Ciertamente, necesitamos estimular en nosotros y en nuestro entorno una “sana” competencia.
No obstante, no podemos hacer otra cosa que enfrentarnos con el “cáncer” de la ambición que
crece constantemente; esa pasión frenética por ganar, de tener éxito, cueste lo que cueste. Esto,
digámoslo, destruye nuestras vocaciones, y luego contamina nuestro estar-en-misión. Los
logros son buenos, pero el peligro que conlleva la mania del éxito, nos acecha. ¡Es un peligro
de muerte! Pero ¿de qué manera se contrae esta enfermedad? ¿Por qué desear siempre tener
éxito y pretender dejar huellas?
Mi pequeña experiencia me hizo comprender en lo cotidiano que esto es debido a que, a
menudo, una vez que hemos dicho “sí” al Señor, esperamos que nos suceda algo. A menudo
pretendemos (incluso de una manera velada) que nuestra vocación sea recompensada por
parte de Dios. Y cuando eso no sucede, somos nosotros que, o forzamos la nota o entramos en
crisis.
Lo que nosotros olvidamos es que Dios no está sujero a la lógica de la retribución.
Desgraciadamente la imagen de Dios que, por lo general, obnubila nuestro espíritu es aquella
de un Dios que gratifica a los mejores y castiga los perezosos. La consecuencia del recorrido:
Cada uno busca ser el mejor. Es importante que cambiemos nuestra percepción de Aquel a
quien hemos decidido seguir. Jesús nos ha revelado el corazón su Padre: un corazón pleno de
amor y de misericordia. Y nuestra vocación emana de ese Amor gratuito.

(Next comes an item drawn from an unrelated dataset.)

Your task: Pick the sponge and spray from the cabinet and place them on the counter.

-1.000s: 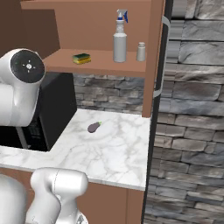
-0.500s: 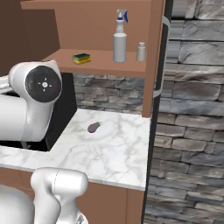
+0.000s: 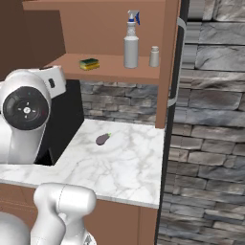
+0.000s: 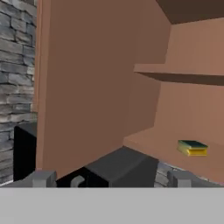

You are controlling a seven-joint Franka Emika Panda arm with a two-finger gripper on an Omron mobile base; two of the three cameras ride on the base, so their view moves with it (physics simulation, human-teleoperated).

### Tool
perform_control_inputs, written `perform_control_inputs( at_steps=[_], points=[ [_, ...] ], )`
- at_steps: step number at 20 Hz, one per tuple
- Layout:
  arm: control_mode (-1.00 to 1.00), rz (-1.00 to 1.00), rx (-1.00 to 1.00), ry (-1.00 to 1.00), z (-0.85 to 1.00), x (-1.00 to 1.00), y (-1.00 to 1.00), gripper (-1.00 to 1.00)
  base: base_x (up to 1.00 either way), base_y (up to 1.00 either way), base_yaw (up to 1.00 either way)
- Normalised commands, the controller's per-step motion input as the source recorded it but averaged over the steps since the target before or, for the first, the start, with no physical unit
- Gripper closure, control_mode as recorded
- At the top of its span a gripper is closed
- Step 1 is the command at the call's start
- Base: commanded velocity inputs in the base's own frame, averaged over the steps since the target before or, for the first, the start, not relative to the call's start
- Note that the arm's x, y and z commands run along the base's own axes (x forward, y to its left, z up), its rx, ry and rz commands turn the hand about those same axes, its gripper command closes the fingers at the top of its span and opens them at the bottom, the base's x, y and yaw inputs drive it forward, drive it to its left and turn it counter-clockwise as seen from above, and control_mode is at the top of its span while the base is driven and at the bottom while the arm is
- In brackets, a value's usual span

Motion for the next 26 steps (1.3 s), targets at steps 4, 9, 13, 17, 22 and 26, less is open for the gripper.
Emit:
perform_control_inputs(
  at_steps=[4, 9, 13, 17, 22, 26],
  points=[
    [-1.00, -0.15, 0.06, -0.03, 0.21, 0.00, -0.34, -1.00, 0.00, 0.00, 0.00],
    [-1.00, -0.13, 0.05, -0.03, 0.17, 0.05, -0.25, -1.00, 0.00, 0.00, 0.00],
    [-1.00, -0.16, 0.00, -0.10, 0.02, 0.12, -0.11, -1.00, 0.00, 0.00, 0.00],
    [-1.00, -0.16, 0.00, -0.16, 0.00, 0.08, -0.06, -1.00, 0.00, 0.00, 0.00],
    [-1.00, -0.16, 0.00, -0.13, 0.00, 0.23, -0.01, -1.00, 0.00, 0.00, 0.00],
    [-1.00, -0.12, 0.04, -0.03, 0.05, 0.16, -0.22, -1.00, 0.00, 0.00, 0.00]
  ],
)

Debemos comprender y aceptar que la lógica de nuestro Dios es aquella de la gratuidad y no
de la eficacia. Por lo tanto, cultivemos nuestra vocación en la gratuidad y la libertad. La
búsqueda ciega del éxito (el otro nombre de la eficacia) no deja lugar para que la Misericordia
actúe en nuestra vida. Algunas veces el fracaso nos permite comprender que no debemos
aplicar a Dios el principio de causa a efecto. Él no está obligado a recompensarnos de
acuerdo a lo que hacemos o al modo en que vivimos. Su misericordia se encuentra más
allá de la justicia. Es por eso que Él debe ser prisionero de ninguna atadura ético-moral. ¡Dios
es Dios! Es el Dios–Otro que nos llama para una Aventura–Otra: la de amar con ternura,
el servir (a causa de nuestra consagración) sin condiciones ni intereses. Es entonces que
experimentamos la verdadera alegría del Evangelio, y no en los éxitos acumulados ni en las
ambiciones. Ya que, en el camino vocacional, Dieu está por encima de nuestros cálculos y
estratagemas.
Por tanto estamos invitados a re-situar nuestra vocación, de modo permanente, detro de la
mística de la gratuidad. Cuando hayamos entrado en esta otra dimensión de transformación
vocacional, podremos confesar como Job: “Señor, yo no te conocía más que
de oídas, pero ahora mis ojos te han visto” (Jb. 42, 59).